| Nice visualization of the ELF headers. However, the article has a few inaccuracies: - ELF files are used not only for executables, but also object files, shared libraries, and also coredumps. Different parts of the ELF format serve different purposes, although there is a lot of overlap. - The program headers don't state the location of .text, but indicate the area of the file that should be mapped into memory. - Dynamic linking doesn't require section headers. The dynamic loader (ld.so) parses the program headers for a PT_DYNAMIC entry, which refers to the .dynamic section (which in turn refers to .dynsym, .dynstr, .rela.dyn, .init_array, etc.). - Relocation sections (what is a relocation symbol?) are required for static linking, where every section with relocations gets its own relocation section, so .text gets .rela.text. Also, in object files, sections must use relocations to refer to other sections. Executables don't need to have relocations. - The alignment of PT_LOAD segments must be at least the page size: the kernel or loader will use mmap to map the file, so alignments smaller than the page size won't work. - The first section table entry must be of type SHT_NULL. The magic value SHN_UNDEF (=0) is used to refer to undefined symbols, so referring to the first section in, e.g., the symbol table, is not possible. Although not required for a minimal file, any "modern" ELF executable should have a PT_GNU_STACK program header with flags read+write, otherwise the stack will get mapped as executable memory region, thereby creating a large and often avoidable attack vector. |
> The program headers don't state the location of .text, but indicate the area of the file that should be mapped into memory.
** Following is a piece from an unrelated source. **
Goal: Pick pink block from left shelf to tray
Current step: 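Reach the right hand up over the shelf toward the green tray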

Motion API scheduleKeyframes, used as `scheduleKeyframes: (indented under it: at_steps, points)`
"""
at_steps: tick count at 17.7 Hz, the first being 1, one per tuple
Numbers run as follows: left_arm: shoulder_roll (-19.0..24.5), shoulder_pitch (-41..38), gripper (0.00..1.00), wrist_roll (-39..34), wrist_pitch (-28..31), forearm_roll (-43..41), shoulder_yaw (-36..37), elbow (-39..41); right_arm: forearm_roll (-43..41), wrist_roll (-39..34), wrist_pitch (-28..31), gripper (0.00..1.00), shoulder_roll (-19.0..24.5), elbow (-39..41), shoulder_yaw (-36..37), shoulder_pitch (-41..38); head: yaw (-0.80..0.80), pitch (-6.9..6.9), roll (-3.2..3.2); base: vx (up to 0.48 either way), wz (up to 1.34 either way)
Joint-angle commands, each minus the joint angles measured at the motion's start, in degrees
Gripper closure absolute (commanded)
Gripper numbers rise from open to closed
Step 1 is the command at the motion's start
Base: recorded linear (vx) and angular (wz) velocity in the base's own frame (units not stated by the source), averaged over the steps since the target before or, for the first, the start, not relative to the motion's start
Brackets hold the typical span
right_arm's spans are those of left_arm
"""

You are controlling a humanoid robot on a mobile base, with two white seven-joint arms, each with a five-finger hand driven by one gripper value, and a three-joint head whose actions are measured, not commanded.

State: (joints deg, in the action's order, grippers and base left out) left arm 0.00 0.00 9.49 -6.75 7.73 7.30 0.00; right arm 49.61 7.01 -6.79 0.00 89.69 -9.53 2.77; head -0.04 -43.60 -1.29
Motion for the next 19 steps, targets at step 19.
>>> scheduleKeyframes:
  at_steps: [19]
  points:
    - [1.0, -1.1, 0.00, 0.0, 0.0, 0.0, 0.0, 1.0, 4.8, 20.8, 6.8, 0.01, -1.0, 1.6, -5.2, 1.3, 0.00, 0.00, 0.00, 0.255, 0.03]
Specifically, the PT_LOAD segment does that. Other segments are used for other purposes. Linkers generally don't generate ELFs with PT_LOAD segments covering the section header table but one could patch the ELF so that the last PT_LOAD segment covers the table or even the entire file. That way the location of the .text section becomes reachable to the running program via the section header table.
There's also this surprisingly useful PT_NULL segment type. They're essentially just placeholders with undefined program header structure contents. Excellent targets for patching. Scripting the linker to output these segments proved to be quite difficult so I just asked for a linker command line option instead. LLVM and GNU ld weren't interested but mold quickly added this feature.
A PT_NULL segment allows patching in a PT_LOAD segment for any data or metadata the programmer needs. It's also possible to create custom segments just like GNU did since there's a truly massive numeric range reserved just for that. These two facts enable some really cool stuff:
https://www.matheusmoreira.com/articles/self-contained-lone-...
> The alignment of PT_LOAD segments must be at least the page size: the kernel or loader will use mmap to map the file, so alignments smaller than the page size won't work.
In addition to that, they must also be sorted! For some weird reason, PT_LOAD segments cannot be in arbitrary order even if they don't overlap.
Violating these requirements causes some truly excruciating crashes. The executable would somehow segfault before a single instruction executed. This uber segfault brought the likes of GDB to its knees and I was reduced to pasting readelf output on stackoverflow.